▶ **ACTIVITY**: The records below must be written out exactly, with every picture left behind.

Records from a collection
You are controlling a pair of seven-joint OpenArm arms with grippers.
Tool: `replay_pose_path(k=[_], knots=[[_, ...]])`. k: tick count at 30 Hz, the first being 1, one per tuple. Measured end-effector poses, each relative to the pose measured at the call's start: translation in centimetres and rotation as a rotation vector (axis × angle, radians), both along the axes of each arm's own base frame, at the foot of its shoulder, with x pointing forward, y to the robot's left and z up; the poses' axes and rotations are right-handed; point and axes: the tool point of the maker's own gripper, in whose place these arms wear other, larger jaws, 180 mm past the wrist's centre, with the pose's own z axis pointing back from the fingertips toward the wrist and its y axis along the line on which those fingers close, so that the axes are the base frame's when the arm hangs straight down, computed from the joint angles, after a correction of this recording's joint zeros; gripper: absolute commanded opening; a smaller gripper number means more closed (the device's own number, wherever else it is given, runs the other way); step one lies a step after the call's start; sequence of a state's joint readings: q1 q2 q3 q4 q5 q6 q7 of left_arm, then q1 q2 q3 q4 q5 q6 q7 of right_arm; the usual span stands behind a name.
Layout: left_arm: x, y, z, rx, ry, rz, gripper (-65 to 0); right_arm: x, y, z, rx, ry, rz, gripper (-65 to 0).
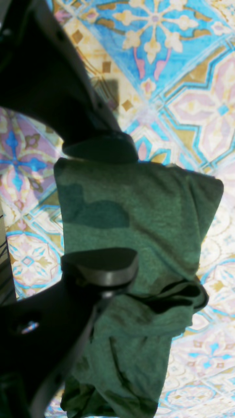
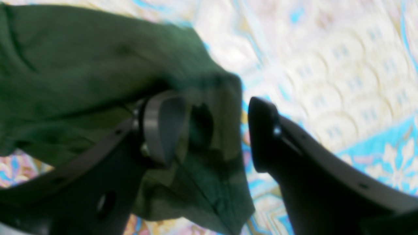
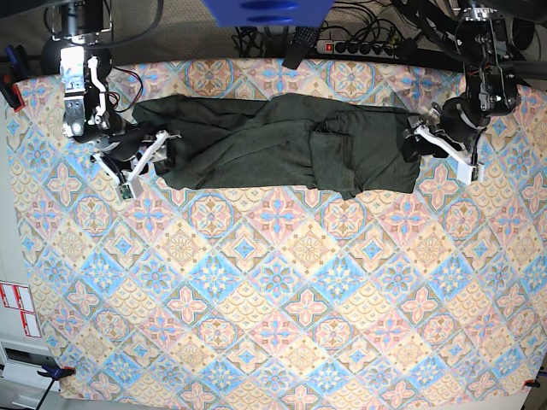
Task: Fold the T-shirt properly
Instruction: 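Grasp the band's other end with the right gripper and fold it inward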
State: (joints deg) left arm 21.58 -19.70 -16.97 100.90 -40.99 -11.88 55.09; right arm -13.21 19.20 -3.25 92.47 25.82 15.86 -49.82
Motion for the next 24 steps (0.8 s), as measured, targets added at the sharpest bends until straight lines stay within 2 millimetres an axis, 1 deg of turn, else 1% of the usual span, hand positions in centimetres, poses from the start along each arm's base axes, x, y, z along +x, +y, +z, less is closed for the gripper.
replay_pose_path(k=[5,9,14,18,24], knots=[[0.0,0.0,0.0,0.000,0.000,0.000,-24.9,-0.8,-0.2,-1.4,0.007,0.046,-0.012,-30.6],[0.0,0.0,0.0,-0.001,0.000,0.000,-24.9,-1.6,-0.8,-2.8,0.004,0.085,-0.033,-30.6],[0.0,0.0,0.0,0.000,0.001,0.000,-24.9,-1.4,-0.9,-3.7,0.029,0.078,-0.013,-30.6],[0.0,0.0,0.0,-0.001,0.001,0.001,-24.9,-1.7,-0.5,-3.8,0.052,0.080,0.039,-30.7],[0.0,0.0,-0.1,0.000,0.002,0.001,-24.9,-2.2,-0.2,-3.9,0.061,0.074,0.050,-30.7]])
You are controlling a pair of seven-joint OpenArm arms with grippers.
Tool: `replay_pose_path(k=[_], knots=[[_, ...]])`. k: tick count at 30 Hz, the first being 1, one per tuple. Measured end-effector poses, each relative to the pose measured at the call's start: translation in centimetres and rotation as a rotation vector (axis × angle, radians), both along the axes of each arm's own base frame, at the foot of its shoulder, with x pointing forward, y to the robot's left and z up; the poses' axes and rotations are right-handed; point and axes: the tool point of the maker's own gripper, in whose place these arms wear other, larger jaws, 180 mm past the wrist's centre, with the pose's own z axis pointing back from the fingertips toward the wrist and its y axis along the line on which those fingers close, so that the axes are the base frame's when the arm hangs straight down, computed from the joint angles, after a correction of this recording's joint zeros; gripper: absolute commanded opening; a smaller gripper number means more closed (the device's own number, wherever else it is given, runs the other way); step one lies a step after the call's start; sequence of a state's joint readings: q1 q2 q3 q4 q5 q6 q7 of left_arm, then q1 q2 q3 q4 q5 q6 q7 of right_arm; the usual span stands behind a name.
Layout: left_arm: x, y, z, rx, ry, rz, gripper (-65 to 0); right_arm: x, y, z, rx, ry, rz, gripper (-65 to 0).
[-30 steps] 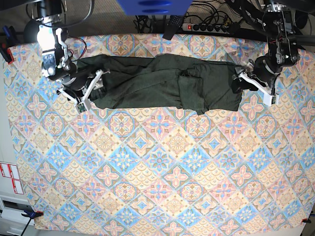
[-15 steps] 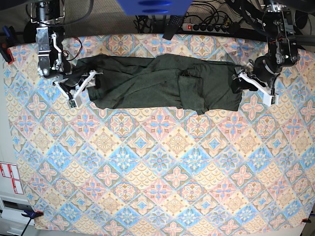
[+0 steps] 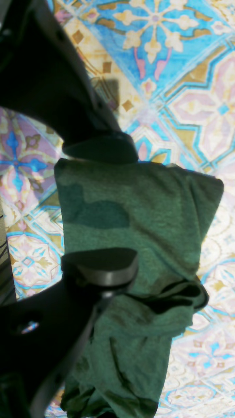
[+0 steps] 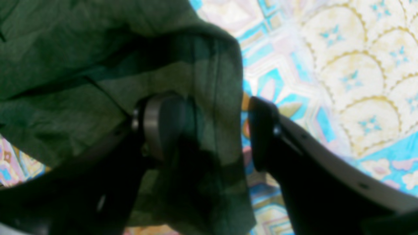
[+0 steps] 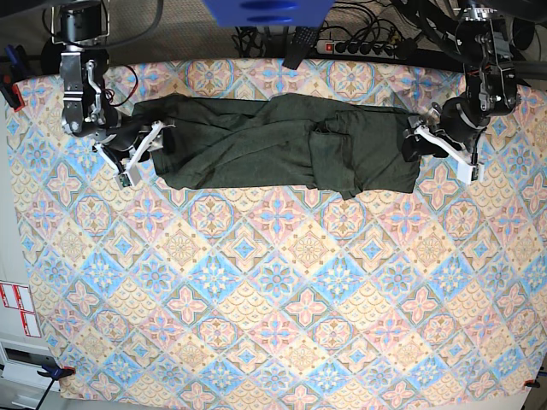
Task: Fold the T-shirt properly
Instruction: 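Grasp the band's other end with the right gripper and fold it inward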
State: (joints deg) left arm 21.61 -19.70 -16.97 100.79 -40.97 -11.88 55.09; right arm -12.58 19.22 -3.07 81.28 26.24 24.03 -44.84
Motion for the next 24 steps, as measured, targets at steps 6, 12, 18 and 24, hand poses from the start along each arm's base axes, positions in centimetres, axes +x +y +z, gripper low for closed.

▶ **TASK RESPONSE**:
You are controlling a pair of seven-joint OpenArm arms with grippers.
Tool: `replay_pose_path(k=[_], knots=[[_, ...]])`. k: tick count at 30 Hz, the first being 1, one per tuple. Measured end-effector poses, each relative to the pose measured at the call's start: translation in centimetres and rotation as a rotation vector (axis × angle, radians), both along the axes of each arm's own base frame, at the foot of its shoulder, with x pointing forward, y to the robot's left and z up; the poses' axes and rotations are right-handed; point and axes: the tool point of the maker's own gripper, in whose place these arms wear other, larger jaws, 180 mm past the wrist's centre, with the pose's own z axis pointing back from the fingertips toward the wrist and its y axis along the line on which those fingers close, so that the axes are the base frame's when the arm hangs straight down, computed from the joint angles, after a correction of this recording's joint zeros; gripper: absolute commanded opening; a smaller gripper number means more closed (the device's own number, wherever else it is given, runs the other way); step one lies a step after the call's start; sequence of a state's joint readings: q1 q2 q3 q4 q5 q6 q7 of left_arm, then q1 q2 q3 q4 q5 q6 q7 of right_arm; the usual span stands behind a name.
Layout: left_arm: x, y, z, rx, ry, rz, gripper (-65 to 0); right_arm: x, y, z, rx, ry, rz, gripper (-65 to 0).
Task: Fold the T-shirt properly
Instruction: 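Grasp the band's other end with the right gripper and fold it inward
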State: (joints deg) left arm 21.58 -19.70 -16.97 100.90 -40.99 -11.88 55.09; right arm -13.21 19.20 -3.25 92.47 25.82 15.86 -49.82
Motion for the next 24 steps (0.8 s), as measured, targets added at the sharpest bends until straight lines stay within 2 millimetres an axis, 1 deg of turn, else 1% of the usual span, hand positions in centimetres, poses from the start along each arm's base axes, x, y, z along +x, +y, +z, less is closed for the gripper.
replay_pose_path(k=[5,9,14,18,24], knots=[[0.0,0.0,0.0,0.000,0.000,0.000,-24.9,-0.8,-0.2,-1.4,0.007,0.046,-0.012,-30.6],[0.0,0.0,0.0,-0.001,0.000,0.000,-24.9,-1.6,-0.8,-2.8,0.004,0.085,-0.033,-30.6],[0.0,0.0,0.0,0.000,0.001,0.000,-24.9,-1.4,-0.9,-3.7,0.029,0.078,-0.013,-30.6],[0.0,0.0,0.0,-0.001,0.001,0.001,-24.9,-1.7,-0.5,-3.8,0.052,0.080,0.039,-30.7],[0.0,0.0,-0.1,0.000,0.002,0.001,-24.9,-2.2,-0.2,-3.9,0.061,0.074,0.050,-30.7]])
You are controlling a pair of seven-joint OpenArm arms with grippers.
Tool: `replay_pose_path(k=[_], knots=[[_, ...]])`. k: tick count at 30 Hz, the first being 1, one per tuple. Measured end-effector poses, each relative to the pose measured at the call's start: translation in centimetres and rotation as a rotation vector (axis × angle, radians), both along the axes of each arm's own base frame, at the foot of its shoulder, with x pointing forward, y to the robot's left and z up; the poses' axes and rotations are right-handed; point and axes: the tool point of the maker's own gripper, in whose place these arms wear other, larger jaws, 180 mm past the wrist's centre, with the pose's own z axis pointing back from the fingertips toward the wrist and its y axis along the line on which those fingers close, so that the axes are the base frame's when the arm hangs straight down, computed from the joint angles, after a correction of this recording's joint zeros; gripper: absolute commanded opening; a smaller gripper number means more closed (the device's own number, wherever else it is given, runs the other way); step one lies a step after the call's start; sequence of a state's joint readings: q1 q2 q3 q4 q5 q6 q7 of left_arm, then q1 q2 q3 q4 q5 q6 q7 of right_arm; the usual span stands behind a name.
Layout: left_arm: x, y, z, rx, ry, rz, gripper (-65 to 0); right_arm: x, y, z, rx, ry, rz, gripper (-65 to 0).
[-30 steps] 
[-15 steps] 
[+0 steps] 
[+0 steps] 
[+0 steps] 
Task: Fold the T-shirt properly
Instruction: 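Grasp the band's other end with the right gripper and fold it inward
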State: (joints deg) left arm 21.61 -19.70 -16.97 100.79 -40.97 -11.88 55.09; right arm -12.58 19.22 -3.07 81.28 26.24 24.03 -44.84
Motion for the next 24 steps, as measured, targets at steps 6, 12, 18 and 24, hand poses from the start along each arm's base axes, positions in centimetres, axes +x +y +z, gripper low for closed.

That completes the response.